The Universal and Its Others: Dialectics and Conflict in Comprehensive Pluralism

Introduction

Since the release of Rawls’s A Theory of Justice in 1971, discussions on the role of groups, redistribution, and symbolic recognition have gained unprecedented attention in North America and Europe. How can we ensure equal recognition among groups and foster equitable access to goods in a way that provides fair distribution not only among groups (plurality) but also within groups (the singular) so that all are politically and socially included on a common shared basis (the universal)? While the approach to this question differs between America and Europe—think of French republican universalism and the historical evolution of the concept of nation, along with its recent impact on secularism—it has also been diversified by third world perspectives. “Provincializing Europe,” to borrow Dipesh Chakrabarty’s book title, also means provincializing a certain universal affirmed as globally valid while denying the plurality and singularities that resist it, or, indeed, other discourses on the universal, other universals. To reconceptualize the minimums of justice and establish a more inclusive universal, it is also crucial to integrate not only postcolonial critiques but also perspectives that have been historically overlooked, such as those of women, sexual minorities, and the subaltern, within this overarching universal framework. Despite the Western-centric focus of Michel Rosenfeld’s book, A Pluralist Theory of Constitutional Justice, as highlighted by Daniel Bonilla Maldonado, it offers a sophisticated conceptualization of the universal. This conceptualization provides an original and fruitful approach to articulating the relationships between the three key elements—the singular, the plural, and the universal—ultimately allowing for the development of a comprehensive pluralist theory within the context of liberal democracies.

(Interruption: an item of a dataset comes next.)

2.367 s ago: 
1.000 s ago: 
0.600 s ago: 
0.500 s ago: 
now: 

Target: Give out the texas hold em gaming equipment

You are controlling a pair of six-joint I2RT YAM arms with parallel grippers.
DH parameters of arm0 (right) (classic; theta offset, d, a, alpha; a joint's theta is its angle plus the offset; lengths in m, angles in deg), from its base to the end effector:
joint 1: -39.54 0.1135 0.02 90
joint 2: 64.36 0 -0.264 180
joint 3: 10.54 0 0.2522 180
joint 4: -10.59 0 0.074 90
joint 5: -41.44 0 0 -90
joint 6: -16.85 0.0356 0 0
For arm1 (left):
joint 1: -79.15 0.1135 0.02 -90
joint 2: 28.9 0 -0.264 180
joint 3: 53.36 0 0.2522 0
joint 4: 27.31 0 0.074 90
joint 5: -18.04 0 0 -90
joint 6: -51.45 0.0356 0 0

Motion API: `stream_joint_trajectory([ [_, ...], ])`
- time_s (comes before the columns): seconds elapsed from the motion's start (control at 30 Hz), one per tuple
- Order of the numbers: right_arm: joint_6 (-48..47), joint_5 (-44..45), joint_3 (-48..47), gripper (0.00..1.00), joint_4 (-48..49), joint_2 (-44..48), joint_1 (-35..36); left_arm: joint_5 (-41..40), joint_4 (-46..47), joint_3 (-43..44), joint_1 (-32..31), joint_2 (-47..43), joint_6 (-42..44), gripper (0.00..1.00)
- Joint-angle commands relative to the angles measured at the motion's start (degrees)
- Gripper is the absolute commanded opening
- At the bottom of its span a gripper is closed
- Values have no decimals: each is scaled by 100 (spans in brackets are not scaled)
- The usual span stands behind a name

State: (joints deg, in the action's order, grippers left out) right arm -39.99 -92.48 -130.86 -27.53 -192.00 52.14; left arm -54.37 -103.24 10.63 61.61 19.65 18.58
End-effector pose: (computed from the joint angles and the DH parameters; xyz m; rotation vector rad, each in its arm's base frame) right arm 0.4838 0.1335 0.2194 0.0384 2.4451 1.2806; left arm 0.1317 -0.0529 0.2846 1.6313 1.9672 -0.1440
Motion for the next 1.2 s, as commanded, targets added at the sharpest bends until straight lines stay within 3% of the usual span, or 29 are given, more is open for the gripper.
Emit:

The approach through which Rosenfeld develops his theory deserves to be highlighted for its ability to transcend certain intellectual divides. The formulation of his theory of comprehensive pluralism and the essentials of justice combines a critical dimension with a normative one. This articulation is a strength in Rosenfeld’s thinking, challenging the established notion in philosophy and legal studies that these two perspectives must remain separate. Typically, critical work aims to unveil forms of power and domination—such as class, race, and gender—to denounce them, while normative perspectives construct projects for social, political, and legal transformation. The normative perspective is theoretical: it elaborates a theory of justice, which, most of the time, is an ideal theory. But this division of intellectual work is questionable. On the one hand, critical theories necessarily require a normative standpoint: the critique of inequalities of economic redistribution, lack of cultural recognition, or failures in political representation, to borrow from Nancy Fraser’s framework of “scales of justice,” necessarily needs a substantial and normative concept of equality, and, more broadly, parameters of justice without which it cannot denounce social practices and structures as unjust. The articulation of a normative standpoint with a critical one can also be found in Max Horkheimer’s project of developing a type of critique aimed at social transformations. In other words, critical theories must uncover the parameters that make critique possible and the kinds of transformations they aspire to: critical theories are thus conditioned by a normative theory, both in their principles and purpose. On the other hand, normative theories of justice lose their relevance if they sever all connections to praxis, the reality of social relations, and the forms and structures of power that produce and reproduce injustices. In this sense, theories of justice must integrate a critical dimension, understood as a constant means of adjusting normative statements and establishing a specific relationship to social experience. Theories of justice need, therefore, to incorporate a transitional dimension that reflects how to achieve justice ideals in nonideal contexts. This implies that political philosophy and social philosophy have to be understood as inseparable.

Rosenfeld’s book integrates these two perspectives. It engages with our contemporary, nonideal, and even tragic context marked by tribal politics, globalization, fragmentation, global terrorism, and inequalities. It also puts forth a normative proposal, that of a comprehensive pluralism articulated with essentials of justice that allow for the conceptualization of a pluralist, inclusive constitution. Identifying the minimums of justice makes it possible to formulate a plural universal that integrates the concept of equality in a specific way: equality transforms conflict or disagreements inherent in postmodern societies into a factor of inclusion and freedom, provided that overcoming conflict is perceived as temporary. In other words, the strength of Rosenfeld’s thesis lies in generating a concept of a plural universal, or a pluralization of the universal, while acknowledging conflict as unsurmountable since it is inherent to democratic dynamics.

In Part I, I will highlight the uniqueness of Rosenfeld’s method, which leads him to make conflict the central legal-political element of his conception of justice, unfolding from a mid-level pluralism. Then, in Part II, I will focus on the concept of the universal that Rosenfeld develops by complexifying it, considering its internal contradiction from the viewpoint of its relationship to the singular and the plural, and, in Part III, considering its external contradiction in the form of competition between universals. Finally, in Part IV, I will formulate the hypothesis of a metauniversal by considering equality as the principle that makes the comprehensive pluralism inherent in constitutionalism, as advocated by Rosenfeld, possible.


* Professor of Philosophy, Sciences Po Law School, Paris, France.